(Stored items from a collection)
- Opening Delimiter -

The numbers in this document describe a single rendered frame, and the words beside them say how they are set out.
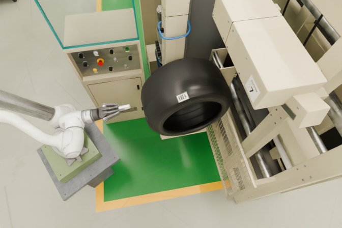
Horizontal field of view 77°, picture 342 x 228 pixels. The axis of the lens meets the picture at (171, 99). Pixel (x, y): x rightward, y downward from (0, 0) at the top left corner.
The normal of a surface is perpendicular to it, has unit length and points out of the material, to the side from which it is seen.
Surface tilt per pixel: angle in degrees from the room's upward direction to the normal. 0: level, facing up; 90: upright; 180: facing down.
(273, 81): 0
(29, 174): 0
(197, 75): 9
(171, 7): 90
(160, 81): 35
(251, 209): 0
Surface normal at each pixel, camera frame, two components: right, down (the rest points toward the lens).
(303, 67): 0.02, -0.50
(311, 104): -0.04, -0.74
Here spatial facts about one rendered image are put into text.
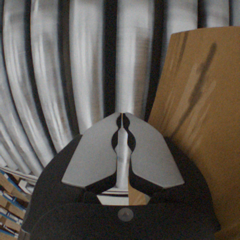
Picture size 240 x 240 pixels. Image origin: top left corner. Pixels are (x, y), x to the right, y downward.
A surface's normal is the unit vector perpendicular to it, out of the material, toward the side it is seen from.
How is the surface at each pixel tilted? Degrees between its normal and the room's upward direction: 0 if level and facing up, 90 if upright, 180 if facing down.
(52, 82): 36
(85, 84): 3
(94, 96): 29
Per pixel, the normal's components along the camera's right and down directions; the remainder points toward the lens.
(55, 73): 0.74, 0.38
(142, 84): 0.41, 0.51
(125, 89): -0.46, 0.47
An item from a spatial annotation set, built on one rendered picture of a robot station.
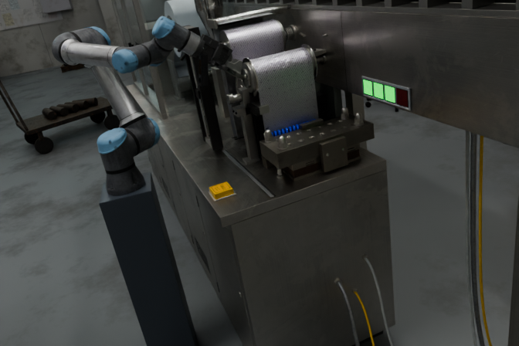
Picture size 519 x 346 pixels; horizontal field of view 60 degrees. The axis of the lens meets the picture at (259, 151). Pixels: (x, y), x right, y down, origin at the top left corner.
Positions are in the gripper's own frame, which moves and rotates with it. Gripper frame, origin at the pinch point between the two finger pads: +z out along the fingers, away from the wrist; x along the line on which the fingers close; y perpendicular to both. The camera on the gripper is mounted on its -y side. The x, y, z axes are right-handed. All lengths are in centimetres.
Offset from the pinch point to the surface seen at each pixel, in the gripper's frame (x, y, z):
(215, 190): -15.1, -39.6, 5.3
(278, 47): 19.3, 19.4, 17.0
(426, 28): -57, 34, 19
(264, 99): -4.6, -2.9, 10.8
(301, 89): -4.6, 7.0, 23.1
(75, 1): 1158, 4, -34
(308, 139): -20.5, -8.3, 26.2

- Closing Delimiter -
- Opening Delimiter -

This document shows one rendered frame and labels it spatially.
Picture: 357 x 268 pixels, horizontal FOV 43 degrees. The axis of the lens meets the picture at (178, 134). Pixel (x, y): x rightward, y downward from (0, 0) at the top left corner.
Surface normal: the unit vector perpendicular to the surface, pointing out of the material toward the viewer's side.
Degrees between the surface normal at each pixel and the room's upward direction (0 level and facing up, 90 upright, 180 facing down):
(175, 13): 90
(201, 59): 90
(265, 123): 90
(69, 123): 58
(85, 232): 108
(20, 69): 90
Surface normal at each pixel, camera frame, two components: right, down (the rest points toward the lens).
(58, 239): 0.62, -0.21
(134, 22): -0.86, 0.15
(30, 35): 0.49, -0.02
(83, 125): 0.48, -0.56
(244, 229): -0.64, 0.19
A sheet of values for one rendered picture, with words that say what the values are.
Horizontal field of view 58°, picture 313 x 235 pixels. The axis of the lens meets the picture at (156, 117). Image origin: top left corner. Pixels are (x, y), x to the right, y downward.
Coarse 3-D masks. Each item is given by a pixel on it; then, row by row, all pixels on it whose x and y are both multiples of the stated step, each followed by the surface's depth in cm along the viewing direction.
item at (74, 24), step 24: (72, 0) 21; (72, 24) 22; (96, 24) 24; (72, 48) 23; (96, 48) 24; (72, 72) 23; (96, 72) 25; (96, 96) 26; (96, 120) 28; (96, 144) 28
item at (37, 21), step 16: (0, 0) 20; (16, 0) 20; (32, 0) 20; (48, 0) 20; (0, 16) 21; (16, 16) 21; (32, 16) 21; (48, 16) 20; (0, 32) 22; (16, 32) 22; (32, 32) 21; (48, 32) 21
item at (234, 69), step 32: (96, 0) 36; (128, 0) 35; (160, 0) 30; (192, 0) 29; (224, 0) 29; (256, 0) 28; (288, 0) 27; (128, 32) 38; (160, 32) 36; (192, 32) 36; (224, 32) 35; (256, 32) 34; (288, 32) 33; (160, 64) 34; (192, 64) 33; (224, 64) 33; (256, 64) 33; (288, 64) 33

- Closing Delimiter -

### Assigned task
Out of the entries above, write out only the lines between the line holding "Offset from the" and the line holding "(308, 139): -20.5, -8.3, 26.2", inclusive, each exactly as given.

### Task response
Offset from the pinch point to the surface seen at each pixel, in the gripper's frame (x, y, z):
(215, 190): -15.1, -39.6, 5.3
(278, 47): 19.3, 19.4, 17.0
(426, 28): -57, 34, 19
(264, 99): -4.6, -2.9, 10.8
(301, 89): -4.6, 7.0, 23.1
(75, 1): 1158, 4, -34
(308, 139): -20.5, -8.3, 26.2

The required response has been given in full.